Of course, it was bust. Their $350 “grub stake” went fast in California. The two Tennesseans headed home, but Bundrant stayed on. He got a job with a circus company putting up tents, eventually working his way up to Seattle, and on to Alaska where he started out as a fisherman and ended up building the largest seafood processing company in the country: Trident Seafoods.

How did he do it? By hard work? Goes without saying. Luck? He had plenty of that, too, although he wouldn’t call it luck. The Lord gets a lot of credit for his success. His partners? Them, too.

But I had to wonder how such a nice guy — I knew him slightly over the years, same office building, even wrote a story about him once for the Alaska Fisherman’s Journal — could have accomplished all that he did. True, there was plenty of opportunity in Alaska, but no one was rolling out the carpet for farm boys from Tennessee with no money or fishing experience.

Some farm boy! I have space for one sample, which should answer any question about what he had. I’d call it the power of persuasion.

Bundrant: “The Fourth of July… that was the night Clem Tillion came in from Seldovia alone and fell over the side of his boat. His head was down, and his hip boots were full of water. I got him with a pike pole and pulled him out and rowed him ashore, and as it turned out, he proved to be a guy well worth saving. He told me at the time, ‘Hey, boy, if there’s anything I can do for you, let me know.’

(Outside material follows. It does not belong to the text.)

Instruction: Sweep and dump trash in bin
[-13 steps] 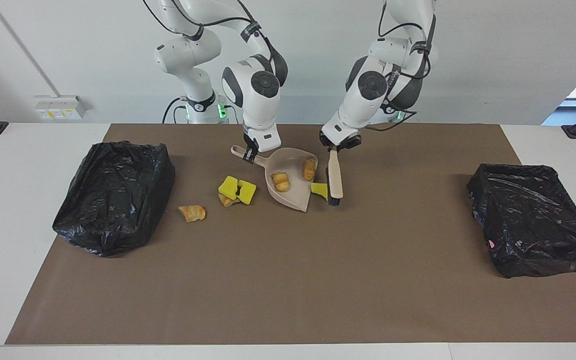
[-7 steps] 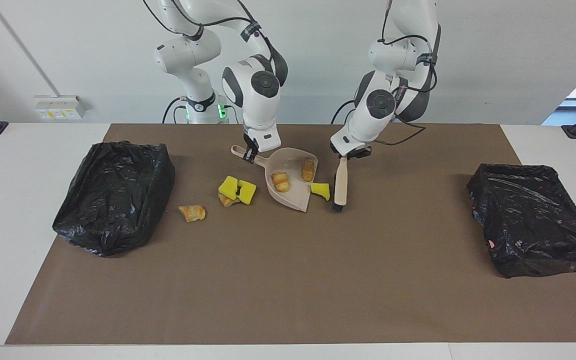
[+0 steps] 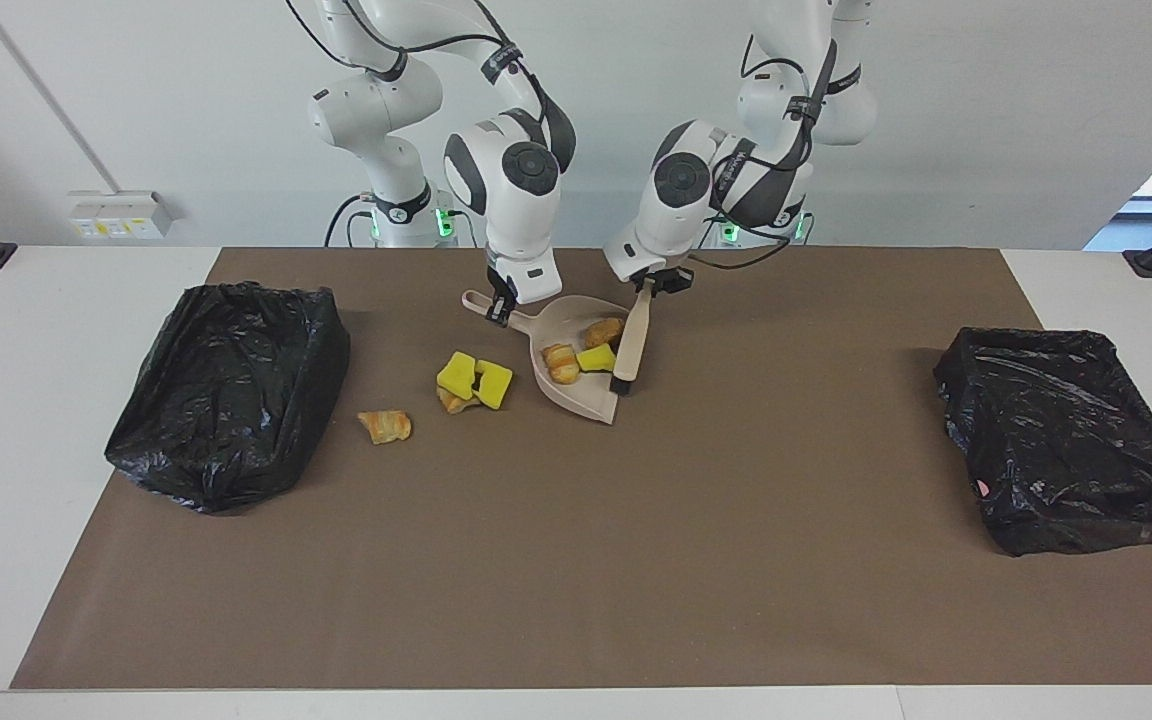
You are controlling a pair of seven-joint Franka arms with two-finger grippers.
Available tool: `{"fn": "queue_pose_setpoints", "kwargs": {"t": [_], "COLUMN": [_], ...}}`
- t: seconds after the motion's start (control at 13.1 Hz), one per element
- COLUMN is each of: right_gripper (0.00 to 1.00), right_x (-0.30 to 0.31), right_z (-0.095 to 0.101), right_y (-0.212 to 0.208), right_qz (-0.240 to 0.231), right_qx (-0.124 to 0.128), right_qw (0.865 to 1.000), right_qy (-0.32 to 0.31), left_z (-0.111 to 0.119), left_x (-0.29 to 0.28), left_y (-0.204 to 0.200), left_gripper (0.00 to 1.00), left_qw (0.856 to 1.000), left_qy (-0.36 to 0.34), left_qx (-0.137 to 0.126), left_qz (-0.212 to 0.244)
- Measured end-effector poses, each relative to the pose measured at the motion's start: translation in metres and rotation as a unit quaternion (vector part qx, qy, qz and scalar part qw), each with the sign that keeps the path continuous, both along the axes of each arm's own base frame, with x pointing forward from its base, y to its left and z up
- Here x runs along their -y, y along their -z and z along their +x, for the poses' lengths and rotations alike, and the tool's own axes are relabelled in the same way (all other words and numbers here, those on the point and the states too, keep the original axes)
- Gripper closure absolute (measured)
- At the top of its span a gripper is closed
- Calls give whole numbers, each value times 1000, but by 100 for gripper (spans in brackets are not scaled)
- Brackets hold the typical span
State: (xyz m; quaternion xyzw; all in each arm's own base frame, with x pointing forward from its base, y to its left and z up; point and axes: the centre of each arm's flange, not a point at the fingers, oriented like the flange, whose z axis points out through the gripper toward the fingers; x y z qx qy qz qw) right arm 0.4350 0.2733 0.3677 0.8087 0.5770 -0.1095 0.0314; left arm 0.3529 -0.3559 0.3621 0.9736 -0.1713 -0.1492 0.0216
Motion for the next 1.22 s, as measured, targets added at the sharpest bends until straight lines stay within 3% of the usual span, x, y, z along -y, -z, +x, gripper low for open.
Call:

“Ten years later when the ‘Billikin Bill’ was being passed by the Alaska Legislature, already through the House and the Senate, all that remained was for Clem Tillion, the President of the Senate, to sign it.” (The Billikin was the flagship of Trident Seafoods, a 135-foot crab catcher-processor, the first of its kind.)

“So I flew up to Juneau, and I said, ‘Mr. Tillion, do you know this Billikin Bill is going to kill me?’”

“Son, there’s not a thing I can do about it — not a thing. It’s done.”

“I said, ‘You remember July 4th 1963? You fell over the side and you said, ‘Boy, if there’s anything I can ever do for you, let me know.’ Well this boy’s asking.

“He looked over his glasses and slammed his fist on the desk and said, ‘Thank you, son. The bill’s dead — but you’ve got to promise me that you’ll never fish in the Gulf of Alaska.’” And he killed the bill. If he hadn’t done that, I’d have been dead.”

Bundrant’s day had arrived. He was no longer broke, and this was only the beginning. The history of Alaska’s seafood industry is the history of those who made it happen, many of whom you will encounter in this extraordinary book as told by Chuck Bundrant and masterfully written by John van Amerongen — or “Van Am,” as we used to call him at the Alaska Fishermen’s Journal where we worked together for many years. We also fished together one summer off La Push, Wash., and later taught together at a prep school in Tacoma where Van Am was Captain Hollywood’s football coach. I’m proud to know both these gentlemen.

As for the book, I would have to say that this industry of ours has been blessed by many gifted writers whose works will last as long as there are fisheries in Alaska, and none better than this one. My congratulations to Van Am for writing it and to Chuck for holding him to it for four years. Many kudos to both of them.